Hacker Newsnew | past | comments | ask | show | jobs | submitlogin

> Do you think some of the pain would be alleviated if Futhark had a simple FFI that would allow calling hand-written primitives when they exist?

Yeah, definitely. You should go a bit further and allow embedding C code for performance oriented users. I do not foresee using it, but somebody is going to need it eventually I guarantee it. I can envision some better alternatives than C, such as the language I am working on, but right now it is still incomplete and won't be for some time.

> first, memory allocations on GPUs are not unusually slow

The time it takes to allocate a chunk is linear in its size which is quite slow. I am not sure why that is, but maybe it is faster using OpenCL instead of Cuda? What were your timings for allocating and disposing raw memory plotted against size?

> If used as a library, a Futhark program does not dispose everything once it stops running, but only once the library is unloaded.
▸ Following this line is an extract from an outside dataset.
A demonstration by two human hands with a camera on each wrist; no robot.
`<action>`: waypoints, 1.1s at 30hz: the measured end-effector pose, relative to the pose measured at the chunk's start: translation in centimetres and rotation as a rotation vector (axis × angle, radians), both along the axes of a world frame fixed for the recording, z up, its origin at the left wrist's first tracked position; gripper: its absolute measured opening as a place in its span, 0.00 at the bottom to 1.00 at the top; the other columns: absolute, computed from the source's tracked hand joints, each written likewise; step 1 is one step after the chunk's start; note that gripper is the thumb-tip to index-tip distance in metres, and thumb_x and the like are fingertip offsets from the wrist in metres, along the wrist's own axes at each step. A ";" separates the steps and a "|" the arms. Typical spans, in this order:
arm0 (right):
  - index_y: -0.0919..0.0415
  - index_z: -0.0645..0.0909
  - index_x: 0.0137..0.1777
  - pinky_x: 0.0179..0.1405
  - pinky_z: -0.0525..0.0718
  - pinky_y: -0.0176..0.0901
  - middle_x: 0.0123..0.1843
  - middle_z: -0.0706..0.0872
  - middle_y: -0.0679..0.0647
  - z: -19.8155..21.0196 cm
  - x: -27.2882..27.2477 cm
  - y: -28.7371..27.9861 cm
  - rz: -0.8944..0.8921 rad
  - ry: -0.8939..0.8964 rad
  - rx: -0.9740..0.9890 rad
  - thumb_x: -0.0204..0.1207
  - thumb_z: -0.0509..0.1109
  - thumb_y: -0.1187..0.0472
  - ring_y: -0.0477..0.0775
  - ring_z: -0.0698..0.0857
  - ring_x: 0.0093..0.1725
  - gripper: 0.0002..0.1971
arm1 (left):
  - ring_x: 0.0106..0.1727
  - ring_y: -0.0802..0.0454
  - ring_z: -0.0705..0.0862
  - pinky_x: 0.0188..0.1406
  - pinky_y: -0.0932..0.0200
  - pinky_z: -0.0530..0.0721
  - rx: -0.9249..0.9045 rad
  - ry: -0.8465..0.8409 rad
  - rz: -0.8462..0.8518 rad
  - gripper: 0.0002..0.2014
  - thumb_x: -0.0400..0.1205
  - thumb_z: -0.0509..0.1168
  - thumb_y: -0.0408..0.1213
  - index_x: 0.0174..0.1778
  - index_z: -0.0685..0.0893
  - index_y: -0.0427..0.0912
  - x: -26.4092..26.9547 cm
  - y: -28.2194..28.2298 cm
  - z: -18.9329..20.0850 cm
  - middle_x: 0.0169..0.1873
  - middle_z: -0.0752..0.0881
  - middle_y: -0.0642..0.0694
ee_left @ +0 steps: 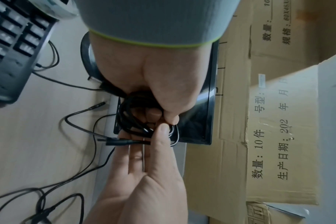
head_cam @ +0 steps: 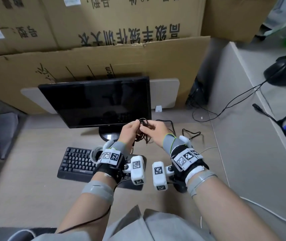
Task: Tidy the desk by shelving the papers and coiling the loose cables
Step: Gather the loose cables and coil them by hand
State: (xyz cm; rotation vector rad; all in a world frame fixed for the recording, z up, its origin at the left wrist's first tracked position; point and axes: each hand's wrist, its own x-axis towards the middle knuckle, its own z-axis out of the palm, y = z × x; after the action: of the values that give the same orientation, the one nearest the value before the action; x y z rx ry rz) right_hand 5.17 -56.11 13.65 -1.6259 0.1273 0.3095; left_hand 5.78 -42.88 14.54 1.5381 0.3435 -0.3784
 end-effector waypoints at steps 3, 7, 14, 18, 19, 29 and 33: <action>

That is interesting. Can Futhark be used as a library apart from Haskell (in which it is written)?

> For example, if a Futhark function returns an array, that array still lives on the GPU, and if you use it as an argument to another Futhark function, there will have been no traffic (except bookkeeping stuff) between CPU and GPU.

But still, Futhark will probably not be able to optimize away all the intermediates. And more to the point, some programs like neural nets do in fact accumulate intermediates by necessity. If a particular Futhark program is run multiple times, the memory in those intermediates should be held in a pool.

> Second, I don't see why an interpreter would be any better at managing memory than the current Futhark runtime system.

It could potentially allow memory pool to be shared amongst multiple Futhark programs.

The idea is not to turn Futhark into an interpreted language per se, it would still be a compiled language, but to instead add an extra layer that would allow easier communication with other languages. I do not have a concrete vision of how this should be done.

It goes back to what you mentioned about using Futhark as a library. I am expecting a negative answer that it can be used as a library from anything other than Haskell, but if you were to go more in the direction I am suggesting, instead of making backends for C#, Java and such what you could do is make something that will allow Futhark to be used as a library.

Thinking about to some of the C examples that I have seen, I do not think users will appreciate having massively bloated code files needed to compile the stuff dumped into their projects folders by Futhark.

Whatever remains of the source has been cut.